### Problem requirements
Your answer should be only the lines below from the one with "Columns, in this" to the one with "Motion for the", repeated exactly, ends included.

[[ Data provided, beginning ]]

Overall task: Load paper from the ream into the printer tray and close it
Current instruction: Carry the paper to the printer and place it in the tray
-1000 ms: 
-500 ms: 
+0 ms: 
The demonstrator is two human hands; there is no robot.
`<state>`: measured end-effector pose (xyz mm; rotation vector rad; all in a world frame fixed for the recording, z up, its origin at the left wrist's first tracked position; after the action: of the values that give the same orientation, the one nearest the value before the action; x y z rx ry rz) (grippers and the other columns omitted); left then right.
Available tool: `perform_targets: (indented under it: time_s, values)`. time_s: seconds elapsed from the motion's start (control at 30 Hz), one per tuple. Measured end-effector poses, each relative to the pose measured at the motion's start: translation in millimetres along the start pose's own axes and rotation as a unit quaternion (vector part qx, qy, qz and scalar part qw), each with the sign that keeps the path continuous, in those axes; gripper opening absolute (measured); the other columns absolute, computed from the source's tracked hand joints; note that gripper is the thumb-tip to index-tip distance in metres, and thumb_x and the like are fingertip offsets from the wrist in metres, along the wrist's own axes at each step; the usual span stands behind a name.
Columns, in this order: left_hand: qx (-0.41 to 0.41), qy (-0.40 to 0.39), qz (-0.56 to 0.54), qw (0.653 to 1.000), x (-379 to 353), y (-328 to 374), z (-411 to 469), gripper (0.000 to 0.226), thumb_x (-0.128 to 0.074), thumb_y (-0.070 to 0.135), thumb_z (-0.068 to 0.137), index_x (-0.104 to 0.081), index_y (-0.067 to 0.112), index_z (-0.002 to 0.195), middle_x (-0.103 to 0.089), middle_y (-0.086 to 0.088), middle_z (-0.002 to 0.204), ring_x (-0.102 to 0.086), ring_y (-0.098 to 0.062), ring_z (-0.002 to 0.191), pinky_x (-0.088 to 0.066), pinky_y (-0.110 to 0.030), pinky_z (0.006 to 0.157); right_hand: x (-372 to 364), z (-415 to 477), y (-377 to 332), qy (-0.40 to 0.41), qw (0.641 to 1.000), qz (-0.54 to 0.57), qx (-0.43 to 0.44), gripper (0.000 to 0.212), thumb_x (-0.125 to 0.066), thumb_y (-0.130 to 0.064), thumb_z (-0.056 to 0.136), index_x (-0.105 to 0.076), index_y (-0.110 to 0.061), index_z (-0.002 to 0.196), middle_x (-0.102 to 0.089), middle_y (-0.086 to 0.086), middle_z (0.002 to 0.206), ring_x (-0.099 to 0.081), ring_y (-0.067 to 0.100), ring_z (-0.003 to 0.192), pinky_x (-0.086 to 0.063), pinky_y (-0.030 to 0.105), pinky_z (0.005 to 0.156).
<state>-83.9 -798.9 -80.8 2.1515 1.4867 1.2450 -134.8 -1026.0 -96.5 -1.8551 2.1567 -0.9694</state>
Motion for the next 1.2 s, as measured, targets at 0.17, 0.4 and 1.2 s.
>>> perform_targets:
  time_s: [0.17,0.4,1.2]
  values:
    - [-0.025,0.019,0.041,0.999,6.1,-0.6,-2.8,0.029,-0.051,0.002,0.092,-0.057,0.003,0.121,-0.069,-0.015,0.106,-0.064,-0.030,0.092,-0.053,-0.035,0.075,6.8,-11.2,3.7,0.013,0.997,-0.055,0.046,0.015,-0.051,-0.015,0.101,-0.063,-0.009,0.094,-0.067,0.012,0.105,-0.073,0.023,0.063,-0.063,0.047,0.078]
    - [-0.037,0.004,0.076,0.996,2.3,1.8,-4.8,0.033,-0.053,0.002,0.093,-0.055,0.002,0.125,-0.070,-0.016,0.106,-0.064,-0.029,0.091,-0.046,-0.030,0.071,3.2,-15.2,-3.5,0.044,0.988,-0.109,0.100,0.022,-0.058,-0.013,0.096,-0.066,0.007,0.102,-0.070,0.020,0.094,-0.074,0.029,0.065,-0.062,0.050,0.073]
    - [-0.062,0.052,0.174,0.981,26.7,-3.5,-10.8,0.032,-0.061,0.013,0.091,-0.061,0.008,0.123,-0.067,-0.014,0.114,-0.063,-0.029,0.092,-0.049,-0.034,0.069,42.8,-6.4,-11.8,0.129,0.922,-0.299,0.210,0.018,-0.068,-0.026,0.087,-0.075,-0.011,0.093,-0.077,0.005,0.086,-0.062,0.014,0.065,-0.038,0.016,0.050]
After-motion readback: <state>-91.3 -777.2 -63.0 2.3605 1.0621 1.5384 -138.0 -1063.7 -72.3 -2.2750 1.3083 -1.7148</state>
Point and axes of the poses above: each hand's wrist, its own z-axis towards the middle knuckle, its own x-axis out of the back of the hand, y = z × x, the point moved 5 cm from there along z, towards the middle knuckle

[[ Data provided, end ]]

### Exercise output
Columns, in this order: left_hand: qx (-0.41 to 0.41), qy (-0.40 to 0.39), qz (-0.56 to 0.54), qw (0.653 to 1.000), x (-379 to 353), y (-328 to 374), z (-411 to 469), gripper (0.000 to 0.226), thumb_x (-0.128 to 0.074), thumb_y (-0.070 to 0.135), thumb_z (-0.068 to 0.137), index_x (-0.104 to 0.081), index_y (-0.067 to 0.112), index_z (-0.002 to 0.195), middle_x (-0.103 to 0.089), middle_y (-0.086 to 0.088), middle_z (-0.002 to 0.204), ring_x (-0.102 to 0.086), ring_y (-0.098 to 0.062), ring_z (-0.002 to 0.191), pinky_x (-0.088 to 0.066), pinky_y (-0.110 to 0.030), pinky_z (0.006 to 0.157); right_hand: x (-372 to 364), z (-415 to 477), y (-377 to 332), qy (-0.40 to 0.41), qw (0.641 to 1.000), qz (-0.54 to 0.57), qx (-0.43 to 0.44), gripper (0.000 to 0.212), thumb_x (-0.125 to 0.066), thumb_y (-0.130 to 0.064), thumb_z (-0.056 to 0.136), index_x (-0.105 to 0.076), index_y (-0.110 to 0.061), index_z (-0.002 to 0.196), middle_x (-0.102 to 0.089), middle_y (-0.086 to 0.086), middle_z (0.002 to 0.206), ring_x (-0.099 to 0.081), ring_y (-0.067 to 0.100), ring_z (-0.003 to 0.192), pinky_x (-0.086 to 0.063), pinky_y (-0.030 to 0.105), pinky_z (0.005 to 0.156).
<state>-83.9 -798.9 -80.8 2.1515 1.4867 1.2450 -134.8 -1026.0 -96.5 -1.8551 2.1567 -0.9694</state>
Motion for the next 1.2 s, as measured, targets at 0.17, 0.4 and 1.2 s.

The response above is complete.